Undef'd statement

Notes of a coder

How to search for code now that Google Code Search is dead?

On 2011-10-14, in a blog post titled “A fall sweep” on the official Google blog, Bradley Horowitz announced Google Code Search to be shut down on 2012-01-15. Apologies, some explanation and links to alternatives were provided in the thread Code Search Shutdown on Google Groups.

I decided to review alternatives in a real-world situation. Facing with the task of creating a fairly complex custom Django template tag, I first wanted to see some examples of tags involving handling of dates and times.

To find such source code, I came up with these keywords which must exist in modules I’m interested in:

django import datetime template Context Library Node TemplateSyntaxError render parser token

Here’s a run-down of all the code search engines and related tools I could find.

Antepedia

Antepedia is an interesting “search engine”: you can upload a source file now and discover its license, version, and original open source project. Not useful for me right now, but deserves to be mentioned.

Codase

Codase only searches for C, C++ and Java code. The service was also “temporarily unavailable” at the time I tried to test it.

Codefetch

Codefetch searches for code examples in programming books and makes it easy to buy books in the search results from Amazon. No books were found when search for just “django”, but you can search for Python code, and there are multiple Python books in the index.

GrepCode

GrepCode is only for Java, so not of interest to me right now. I still wanted to mention it here to not be too language-specific.

Black Duck Koders

Koders searches for code in a database with 3.3 billion lines of open source code. In addition to the search terms, you can filter by programming language and/or license. Koders can syntax-highlight over 30 languages.

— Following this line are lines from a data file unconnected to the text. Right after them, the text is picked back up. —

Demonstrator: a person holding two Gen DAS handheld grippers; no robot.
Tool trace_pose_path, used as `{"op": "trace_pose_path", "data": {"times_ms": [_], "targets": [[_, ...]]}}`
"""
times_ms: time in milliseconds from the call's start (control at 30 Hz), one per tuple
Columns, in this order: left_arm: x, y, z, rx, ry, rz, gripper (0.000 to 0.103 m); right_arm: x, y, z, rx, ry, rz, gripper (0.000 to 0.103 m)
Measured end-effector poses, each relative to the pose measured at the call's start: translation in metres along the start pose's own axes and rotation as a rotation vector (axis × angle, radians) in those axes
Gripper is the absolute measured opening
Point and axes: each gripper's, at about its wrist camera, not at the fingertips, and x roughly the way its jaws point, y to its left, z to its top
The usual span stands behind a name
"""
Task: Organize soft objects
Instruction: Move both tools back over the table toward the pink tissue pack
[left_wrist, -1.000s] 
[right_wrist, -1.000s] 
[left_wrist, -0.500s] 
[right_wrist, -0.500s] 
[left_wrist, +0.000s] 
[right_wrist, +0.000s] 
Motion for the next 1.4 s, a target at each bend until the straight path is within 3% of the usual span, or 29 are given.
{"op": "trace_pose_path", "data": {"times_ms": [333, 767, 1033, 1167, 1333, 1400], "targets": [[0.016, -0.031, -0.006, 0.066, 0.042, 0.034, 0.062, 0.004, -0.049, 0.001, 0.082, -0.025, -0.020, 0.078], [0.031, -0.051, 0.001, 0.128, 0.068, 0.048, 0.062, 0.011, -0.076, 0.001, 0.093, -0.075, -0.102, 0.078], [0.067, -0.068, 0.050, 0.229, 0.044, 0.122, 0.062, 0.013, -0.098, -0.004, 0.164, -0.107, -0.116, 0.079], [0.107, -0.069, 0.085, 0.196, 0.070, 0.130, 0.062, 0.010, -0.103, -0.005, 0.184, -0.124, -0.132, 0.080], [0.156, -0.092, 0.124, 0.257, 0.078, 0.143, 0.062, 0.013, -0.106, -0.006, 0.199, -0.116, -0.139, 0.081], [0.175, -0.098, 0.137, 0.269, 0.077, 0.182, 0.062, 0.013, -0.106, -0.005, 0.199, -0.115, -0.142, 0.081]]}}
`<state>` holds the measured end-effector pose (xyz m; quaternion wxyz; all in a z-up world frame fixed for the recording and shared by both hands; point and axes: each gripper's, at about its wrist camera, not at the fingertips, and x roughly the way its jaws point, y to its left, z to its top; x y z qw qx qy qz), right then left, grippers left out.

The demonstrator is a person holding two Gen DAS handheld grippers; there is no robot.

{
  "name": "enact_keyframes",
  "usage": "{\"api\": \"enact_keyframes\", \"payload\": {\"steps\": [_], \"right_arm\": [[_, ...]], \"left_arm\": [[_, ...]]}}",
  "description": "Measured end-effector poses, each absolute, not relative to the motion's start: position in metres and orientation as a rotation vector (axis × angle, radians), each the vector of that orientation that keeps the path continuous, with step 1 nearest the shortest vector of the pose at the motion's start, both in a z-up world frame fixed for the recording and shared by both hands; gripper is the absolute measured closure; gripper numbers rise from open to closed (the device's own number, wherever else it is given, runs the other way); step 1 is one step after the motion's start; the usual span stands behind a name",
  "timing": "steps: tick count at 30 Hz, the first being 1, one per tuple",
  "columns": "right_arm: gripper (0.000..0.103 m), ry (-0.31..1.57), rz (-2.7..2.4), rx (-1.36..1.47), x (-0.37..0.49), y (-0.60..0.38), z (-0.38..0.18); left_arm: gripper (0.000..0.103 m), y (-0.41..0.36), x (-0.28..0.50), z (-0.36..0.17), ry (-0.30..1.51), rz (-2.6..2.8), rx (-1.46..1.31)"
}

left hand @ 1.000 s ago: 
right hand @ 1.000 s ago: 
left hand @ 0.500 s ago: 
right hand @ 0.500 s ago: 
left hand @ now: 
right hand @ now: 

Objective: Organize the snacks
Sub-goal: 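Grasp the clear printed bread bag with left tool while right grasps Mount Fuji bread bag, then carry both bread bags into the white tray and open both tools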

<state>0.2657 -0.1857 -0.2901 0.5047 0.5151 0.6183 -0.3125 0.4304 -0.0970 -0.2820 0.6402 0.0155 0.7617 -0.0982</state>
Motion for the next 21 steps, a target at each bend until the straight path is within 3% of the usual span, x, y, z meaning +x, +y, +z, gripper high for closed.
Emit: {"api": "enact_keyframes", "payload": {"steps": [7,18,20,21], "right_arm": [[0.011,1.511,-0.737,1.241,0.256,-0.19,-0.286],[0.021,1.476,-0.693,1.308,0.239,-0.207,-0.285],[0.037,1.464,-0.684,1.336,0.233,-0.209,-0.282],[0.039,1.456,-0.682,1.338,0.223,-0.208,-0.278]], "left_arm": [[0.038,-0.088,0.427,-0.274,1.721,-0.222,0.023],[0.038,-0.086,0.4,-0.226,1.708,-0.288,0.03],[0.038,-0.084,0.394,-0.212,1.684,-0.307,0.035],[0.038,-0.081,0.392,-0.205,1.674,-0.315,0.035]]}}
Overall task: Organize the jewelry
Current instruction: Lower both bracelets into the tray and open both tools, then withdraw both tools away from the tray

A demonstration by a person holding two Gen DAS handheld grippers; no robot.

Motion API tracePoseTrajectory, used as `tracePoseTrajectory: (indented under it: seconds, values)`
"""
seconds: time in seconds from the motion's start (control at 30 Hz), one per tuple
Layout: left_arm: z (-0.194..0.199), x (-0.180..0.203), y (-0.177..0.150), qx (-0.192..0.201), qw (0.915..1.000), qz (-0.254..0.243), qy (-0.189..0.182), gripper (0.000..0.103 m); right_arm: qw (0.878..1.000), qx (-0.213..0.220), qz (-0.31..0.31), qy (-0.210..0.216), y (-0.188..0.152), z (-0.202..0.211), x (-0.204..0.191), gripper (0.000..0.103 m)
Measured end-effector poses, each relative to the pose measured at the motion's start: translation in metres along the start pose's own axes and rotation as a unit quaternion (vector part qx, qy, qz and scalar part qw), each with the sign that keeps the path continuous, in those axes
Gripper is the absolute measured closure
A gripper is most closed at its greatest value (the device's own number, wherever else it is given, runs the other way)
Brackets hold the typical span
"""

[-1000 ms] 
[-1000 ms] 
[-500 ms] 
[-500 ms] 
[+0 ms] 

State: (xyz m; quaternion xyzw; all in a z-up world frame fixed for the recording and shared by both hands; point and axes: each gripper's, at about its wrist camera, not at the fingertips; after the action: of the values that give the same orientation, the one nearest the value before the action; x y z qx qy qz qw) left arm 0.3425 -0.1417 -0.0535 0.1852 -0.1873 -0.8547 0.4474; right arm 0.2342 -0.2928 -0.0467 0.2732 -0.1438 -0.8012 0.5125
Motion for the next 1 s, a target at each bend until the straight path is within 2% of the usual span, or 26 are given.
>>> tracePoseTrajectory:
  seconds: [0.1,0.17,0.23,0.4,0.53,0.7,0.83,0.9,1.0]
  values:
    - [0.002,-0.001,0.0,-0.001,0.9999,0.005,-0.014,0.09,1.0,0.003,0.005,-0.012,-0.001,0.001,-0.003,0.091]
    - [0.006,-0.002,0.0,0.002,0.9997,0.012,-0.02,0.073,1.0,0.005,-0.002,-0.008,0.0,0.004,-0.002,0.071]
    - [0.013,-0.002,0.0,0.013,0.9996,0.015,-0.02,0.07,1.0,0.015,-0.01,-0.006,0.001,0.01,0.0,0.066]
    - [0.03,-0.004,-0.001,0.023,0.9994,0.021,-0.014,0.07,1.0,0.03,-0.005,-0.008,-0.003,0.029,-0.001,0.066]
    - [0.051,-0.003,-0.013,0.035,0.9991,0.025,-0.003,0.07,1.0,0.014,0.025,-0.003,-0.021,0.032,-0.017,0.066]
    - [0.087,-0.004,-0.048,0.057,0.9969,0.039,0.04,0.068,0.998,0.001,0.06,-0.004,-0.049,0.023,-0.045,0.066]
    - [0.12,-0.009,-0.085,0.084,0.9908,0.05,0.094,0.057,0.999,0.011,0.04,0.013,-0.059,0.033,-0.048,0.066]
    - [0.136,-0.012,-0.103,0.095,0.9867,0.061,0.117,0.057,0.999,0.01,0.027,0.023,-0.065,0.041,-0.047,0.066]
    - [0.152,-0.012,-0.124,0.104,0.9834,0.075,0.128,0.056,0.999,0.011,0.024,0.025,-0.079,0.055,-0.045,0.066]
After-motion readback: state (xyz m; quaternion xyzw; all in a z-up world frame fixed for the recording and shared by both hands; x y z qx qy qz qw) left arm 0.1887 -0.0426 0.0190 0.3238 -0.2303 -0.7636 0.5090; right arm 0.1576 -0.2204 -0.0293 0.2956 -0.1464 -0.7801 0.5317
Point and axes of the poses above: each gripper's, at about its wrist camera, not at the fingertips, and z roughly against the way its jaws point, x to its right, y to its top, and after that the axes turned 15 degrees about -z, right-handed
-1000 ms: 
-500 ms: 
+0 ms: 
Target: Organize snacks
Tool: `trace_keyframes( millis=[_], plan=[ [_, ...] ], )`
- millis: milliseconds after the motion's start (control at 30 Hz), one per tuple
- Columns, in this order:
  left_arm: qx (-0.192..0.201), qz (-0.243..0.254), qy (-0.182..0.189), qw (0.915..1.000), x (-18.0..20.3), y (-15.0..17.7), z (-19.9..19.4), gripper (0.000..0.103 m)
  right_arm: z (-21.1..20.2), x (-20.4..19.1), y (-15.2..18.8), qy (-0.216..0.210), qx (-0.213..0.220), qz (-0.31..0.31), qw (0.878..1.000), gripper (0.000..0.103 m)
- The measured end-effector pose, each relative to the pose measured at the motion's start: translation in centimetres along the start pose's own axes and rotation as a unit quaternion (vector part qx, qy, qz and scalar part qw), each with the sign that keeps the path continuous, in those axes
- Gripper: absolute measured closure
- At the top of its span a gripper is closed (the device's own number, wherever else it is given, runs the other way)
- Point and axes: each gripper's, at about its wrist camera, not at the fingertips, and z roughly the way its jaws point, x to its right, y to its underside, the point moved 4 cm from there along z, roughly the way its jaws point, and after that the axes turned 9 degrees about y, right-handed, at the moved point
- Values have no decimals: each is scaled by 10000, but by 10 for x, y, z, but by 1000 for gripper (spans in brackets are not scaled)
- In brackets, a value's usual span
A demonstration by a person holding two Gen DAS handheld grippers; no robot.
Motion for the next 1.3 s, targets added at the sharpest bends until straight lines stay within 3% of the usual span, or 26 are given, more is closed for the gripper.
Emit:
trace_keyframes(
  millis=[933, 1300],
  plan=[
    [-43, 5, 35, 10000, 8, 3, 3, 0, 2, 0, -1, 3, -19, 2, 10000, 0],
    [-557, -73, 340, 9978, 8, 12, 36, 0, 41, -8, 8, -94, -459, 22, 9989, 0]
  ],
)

../../../_images/koders-results.png

Search results in Koders

Koders found 54 results from a couple dozen projects for my search with a filter for Python code only, and the search took about 5 seconds. For each result, you can click your way into a project info page, narrow the search for that project only, and browse the file with the match.

A major WTF is that the search form isn’t populated with the current search, which makes narrowing down the search kind of difficult. And pasting into the search field doesn’t clear the field first – you need to go and manually delete the initial “Search” label.

It’s a bit clumsy to get to the homepage of the matching project, since you need to go through its info page on Koders. Similarly, navigating the source tree above or below the currently viewed file has to be done via the info page. I would also have expected a direct link to the matching source file on the project’s own site.

All the search results looked like good matches for what I searched for.

Here’s a list of projects with matches:

FFsomething Google App Engine SDK Group Appointment Calendar Talk.org
aguzzim cherokee cherokee-admin cherokee-pyscgi conspire django django-apps
djangokit flother gnome-web-properties googleappengine handler_webdav
jellyroll myblogongae pycherokeeconf sneeu cherokee_tests

The search engines used were BerliOS, Cherokee, Django, Google, Quamquam and Spider_NNN (NNN being three digits – I assume this is their own crawler).

Krugle

Krugle searches againts code, source control comments and documentation in open source projects. With the simple search you can first enter your search terms, and after getting some initial results, it’s easy to narrow them down by language, date, projects and authors. There’s also an advanced search form in which you can enter these criteria right away.

My search claimed 785083 hits without the Python language filter, and 54702 results with it. Further filtering to only the last year resulted with just 90 search results.

The 90 search results were all from just three different projects: jython, resteasy and eclemma. None of the results were from actual Django projects. I also tried removing the date filter and skimming through the few first pages of the 54702 search results, but found no relevant hits there either.

So in my case Krugle was an utter failure. Sorry.

search[code]

search[code] is a dead simple code search engine which indexes API documentation, open source code repositories and the StackOverflow database as a last resort.

As a Django/Python programmer, my curiosity was sparked by the “import django” example on the front page. Also, the author promises to release parts of his project as Free Software and donate part of his profits to Free Software.

search[code] allows regular expressions as search queries, which allows for very precise and rich searches. Both exact and close matches are presented in the results.

../../../_images/searchcode-search-results.png

Search results in search[code]

For my example query, search[code] found 94 results, but all of them were from documentation. After narrowing the results to only Python source code using the ext:py search term, no search results at all were found.

This search engine was interesting enough to spend the effort to get at least some search results to see how it works. By removing the term TemplateSyntaxError from my query I started to get results. There were 53 hits, the majority of which were in different versions of Django. Some hits were also found in django-nonrel, mango-py and soc.

../../../_images/searchcode-source-view.png

Source view in search[code]

You can click through to cached copies of source files from the search results, and there is a link to the root of the originating repository. A shell command for cloning the repository is also given.

Projects from at least GitHub, BitBucket and Google Code have been indexed in search[code].

SymbolHound

SymbolHound looks like a generic search engine which is nice in that it doesn’t ignore special characters.

For my search, SymbolHound only found two unique hits from the documentation for different versions of Django. It hadn’t indexed non-ASCII characters correctly, so the search results were a bit ugly.

Conclusions

Of the search engines tested, Koders was a clear winner in terms of the number of services searched and the number of good search results. Unfortunately the user interface wasn’t satisfying.

SymbolHound Code Search, on the other hand, offers a great user experience, but the search index is too narrow. GitHub is admittedly the number one place to go for Django-related code nowadays, but I would have expected to see results from Google Code, BitBucket and SourceForge as well.

search[code] looks like an attractive and ambitious project which already works fairly well. Either it has a less complete index or stricter search algorithm than Koders and SymbolHound, since results from only four projects were found for my example query.

In this particular use case, sites like djangosnippets.org and gist.github.com would also have been useful to have in the search index.

For now, none of the engines came close to what Google Code Search used to offer. I’ll be keeping an eye on these three search engines to see how their search indexes and features develop in the future.

Update: Added a review of search[code].

Update: Reformatted blockquotes.